**Exercise directions:**
Your task is to reproduce exactly the lines that run from the beginning of the data through the line where "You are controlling" appears.

**Stored data:**
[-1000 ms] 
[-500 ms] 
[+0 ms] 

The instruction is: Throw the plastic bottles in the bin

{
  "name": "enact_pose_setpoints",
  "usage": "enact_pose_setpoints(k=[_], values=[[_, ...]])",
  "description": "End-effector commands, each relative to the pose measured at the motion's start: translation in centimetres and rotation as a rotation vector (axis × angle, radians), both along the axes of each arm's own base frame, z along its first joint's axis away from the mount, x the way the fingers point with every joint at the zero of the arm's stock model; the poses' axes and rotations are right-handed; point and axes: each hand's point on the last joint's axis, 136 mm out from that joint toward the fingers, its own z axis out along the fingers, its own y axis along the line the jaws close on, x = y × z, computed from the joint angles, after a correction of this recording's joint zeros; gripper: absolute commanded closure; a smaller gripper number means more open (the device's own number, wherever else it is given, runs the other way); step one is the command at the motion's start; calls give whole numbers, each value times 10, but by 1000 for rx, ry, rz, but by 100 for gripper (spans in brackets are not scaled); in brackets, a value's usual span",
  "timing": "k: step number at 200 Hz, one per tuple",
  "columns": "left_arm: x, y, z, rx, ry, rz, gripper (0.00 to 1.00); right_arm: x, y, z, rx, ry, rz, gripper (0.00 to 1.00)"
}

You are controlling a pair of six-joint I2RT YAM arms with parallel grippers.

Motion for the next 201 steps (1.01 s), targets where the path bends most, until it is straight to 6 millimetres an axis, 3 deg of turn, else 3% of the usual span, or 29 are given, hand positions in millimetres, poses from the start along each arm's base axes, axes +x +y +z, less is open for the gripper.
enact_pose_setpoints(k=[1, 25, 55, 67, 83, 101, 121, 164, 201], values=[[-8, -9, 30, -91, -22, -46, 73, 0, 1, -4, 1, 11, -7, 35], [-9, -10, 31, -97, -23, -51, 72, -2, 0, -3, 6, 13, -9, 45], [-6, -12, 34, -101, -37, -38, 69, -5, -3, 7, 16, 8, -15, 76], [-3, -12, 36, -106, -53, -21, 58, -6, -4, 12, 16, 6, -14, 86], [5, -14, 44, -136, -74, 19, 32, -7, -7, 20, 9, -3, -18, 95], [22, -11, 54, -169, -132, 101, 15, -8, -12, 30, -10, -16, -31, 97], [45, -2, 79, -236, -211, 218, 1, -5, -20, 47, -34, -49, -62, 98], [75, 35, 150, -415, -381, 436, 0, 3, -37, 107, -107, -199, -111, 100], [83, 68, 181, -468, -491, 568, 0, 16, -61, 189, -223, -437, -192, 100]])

**Worked solution:**
[-1000 ms] 
[-500 ms] 
[+0 ms] 

The instruction is: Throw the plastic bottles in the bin

{
  "name": "enact_pose_setpoints",
  "usage": "enact_pose_setpoints(k=[_], values=[[_, ...]])",
  "description": "End-effector commands, each relative to the pose measured at the motion's start: translation in centimetres and rotation as a rotation vector (axis × angle, radians), both along the axes of each arm's own base frame, z along its first joint's axis away from the mount, x the way the fingers point with every joint at the zero of the arm's stock model; the poses' axes and rotations are right-handed; point and axes: each hand's point on the last joint's axis, 136 mm out from that joint toward the fingers, its own z axis out along the fingers, its own y axis along the line the jaws close on, x = y × z, computed from the joint angles, after a correction of this recording's joint zeros; gripper: absolute commanded closure; a smaller gripper number means more open (the device's own number, wherever else it is given, runs the other way); step one is the command at the motion's start; calls give whole numbers, each value times 10, but by 1000 for rx, ry, rz, but by 100 for gripper (spans in brackets are not scaled); in brackets, a value's usual span",
  "timing": "k: step number at 200 Hz, one per tuple",
  "columns": "left_arm: x, y, z, rx, ry, rz, gripper (0.00 to 1.00); right_arm: x, y, z, rx, ry, rz, gripper (0.00 to 1.00)"
}

You are controlling a pair of six-joint I2RT YAM arms with parallel grippers.

That completes the answer to this exercise.